- Problem to solve -
Leaving out the pictures, return each line of the entries from the first through the line with "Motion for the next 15", and only those lines.

(Records contained in a dataset)
====

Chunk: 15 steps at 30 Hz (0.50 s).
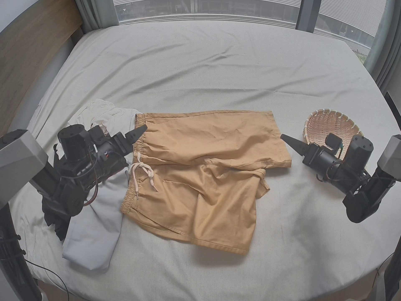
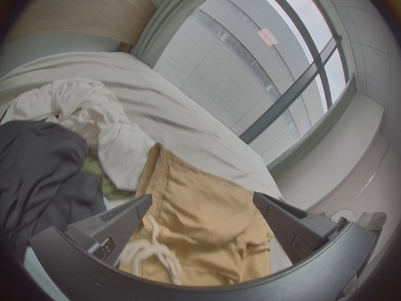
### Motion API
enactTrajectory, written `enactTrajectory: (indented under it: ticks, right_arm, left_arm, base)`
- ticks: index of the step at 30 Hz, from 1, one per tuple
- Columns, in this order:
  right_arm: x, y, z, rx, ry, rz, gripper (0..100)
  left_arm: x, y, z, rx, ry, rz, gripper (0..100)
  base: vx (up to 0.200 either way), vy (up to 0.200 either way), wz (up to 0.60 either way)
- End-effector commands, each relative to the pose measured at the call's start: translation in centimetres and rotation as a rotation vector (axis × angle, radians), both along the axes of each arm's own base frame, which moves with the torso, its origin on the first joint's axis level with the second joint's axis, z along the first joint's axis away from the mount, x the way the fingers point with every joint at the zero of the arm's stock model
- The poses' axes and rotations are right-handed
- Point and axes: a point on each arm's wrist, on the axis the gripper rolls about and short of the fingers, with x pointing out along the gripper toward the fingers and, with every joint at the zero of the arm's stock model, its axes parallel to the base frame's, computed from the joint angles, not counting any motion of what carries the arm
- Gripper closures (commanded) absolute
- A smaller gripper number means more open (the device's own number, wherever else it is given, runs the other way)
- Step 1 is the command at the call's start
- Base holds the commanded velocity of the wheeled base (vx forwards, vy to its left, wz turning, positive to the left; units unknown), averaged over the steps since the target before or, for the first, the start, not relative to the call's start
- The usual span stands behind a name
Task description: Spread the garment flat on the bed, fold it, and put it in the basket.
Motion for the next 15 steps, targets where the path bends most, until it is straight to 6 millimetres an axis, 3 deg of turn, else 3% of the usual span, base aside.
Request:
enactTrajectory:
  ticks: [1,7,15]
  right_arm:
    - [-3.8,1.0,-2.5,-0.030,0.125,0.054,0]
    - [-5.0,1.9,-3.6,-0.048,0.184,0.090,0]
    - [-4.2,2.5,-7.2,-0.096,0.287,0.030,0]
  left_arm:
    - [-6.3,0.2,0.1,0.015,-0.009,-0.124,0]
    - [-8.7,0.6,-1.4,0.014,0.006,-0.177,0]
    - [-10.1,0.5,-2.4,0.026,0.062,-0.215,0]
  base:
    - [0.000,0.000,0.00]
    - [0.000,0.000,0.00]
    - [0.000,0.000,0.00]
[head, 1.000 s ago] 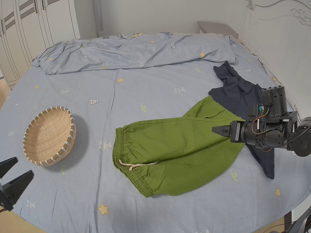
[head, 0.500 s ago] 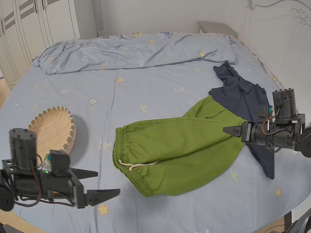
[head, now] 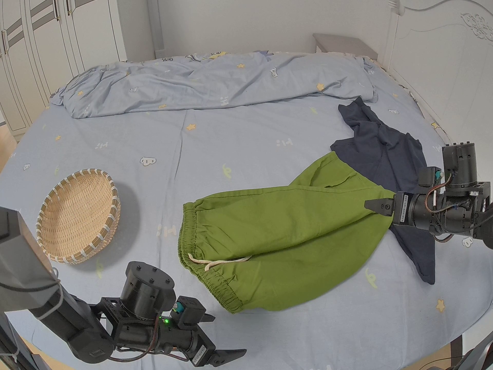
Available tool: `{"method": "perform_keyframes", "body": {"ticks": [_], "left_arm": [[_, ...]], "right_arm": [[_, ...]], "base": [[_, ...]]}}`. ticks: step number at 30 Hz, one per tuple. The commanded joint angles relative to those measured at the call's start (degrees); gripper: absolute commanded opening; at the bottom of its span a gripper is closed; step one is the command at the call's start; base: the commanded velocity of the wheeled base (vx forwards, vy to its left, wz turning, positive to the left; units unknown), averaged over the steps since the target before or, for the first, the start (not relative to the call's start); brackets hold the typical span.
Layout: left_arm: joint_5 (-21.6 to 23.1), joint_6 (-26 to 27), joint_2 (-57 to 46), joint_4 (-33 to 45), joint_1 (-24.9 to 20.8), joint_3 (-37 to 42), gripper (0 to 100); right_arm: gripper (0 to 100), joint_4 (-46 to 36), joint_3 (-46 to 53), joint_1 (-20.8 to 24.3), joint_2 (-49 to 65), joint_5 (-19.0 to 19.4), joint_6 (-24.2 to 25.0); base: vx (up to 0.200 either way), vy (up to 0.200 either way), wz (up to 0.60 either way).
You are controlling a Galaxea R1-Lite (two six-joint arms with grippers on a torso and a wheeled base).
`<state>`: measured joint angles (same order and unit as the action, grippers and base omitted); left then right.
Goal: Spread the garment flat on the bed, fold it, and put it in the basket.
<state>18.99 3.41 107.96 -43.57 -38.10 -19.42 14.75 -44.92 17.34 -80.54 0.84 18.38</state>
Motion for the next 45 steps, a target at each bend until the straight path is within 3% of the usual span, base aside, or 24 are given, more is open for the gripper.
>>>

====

- Exercise output -
Chunk: 15 steps at 30 Hz (0.50 s).
### Motion API
enactTrajectory, written `enactTrajectory: (indented under it: ticks, right_arm, left_arm, base)`
- ticks: index of the step at 30 Hz, from 1, one per tuple
- Columns, in this order:
  right_arm: x, y, z, rx, ry, rz, gripper (0..100)
  left_arm: x, y, z, rx, ry, rz, gripper (0..100)
  base: vx (up to 0.200 either way), vy (up to 0.200 either way), wz (up to 0.60 either way)
- End-effector commands, each relative to the pose measured at the call's start: translation in centimetres and rotation as a rotation vector (axis × angle, radians), both along the axes of each arm's own base frame, which moves with the torso, its origin on the first joint's axis level with the second joint's axis, z along the first joint's axis away from the mount, x the way the fingers point with every joint at the zero of the arm's stock model
- The poses' axes and rotations are right-handed
- Point and axes: a point on each arm's wrist, on the axis the gripper rolls about and short of the fingers, with x pointing out along the gripper toward the fingers and, with every joint at the zero of the arm's stock model, its axes parallel to the base frame's, computed from the joint angles, not counting any motion of what carries the arm
- Gripper closures (commanded) absolute
- A smaller gripper number means more open (the device's own number, wherever else it is given, runs the other way)
- Step 1 is the command at the call's start
- Base holds the commanded velocity of the wheeled base (vx forwards, vy to its left, wz turning, positive to the left; units unknown), averaged over the steps since the target before or, for the first, the start, not relative to the call's start
- The usual span stands behind a name
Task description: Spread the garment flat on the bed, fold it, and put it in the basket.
Motion for the next 15 steps, targets where the path bends most, until it is straight to 6 millimetres an axis, 3 deg of turn, else 3% of the usual span, base aside.

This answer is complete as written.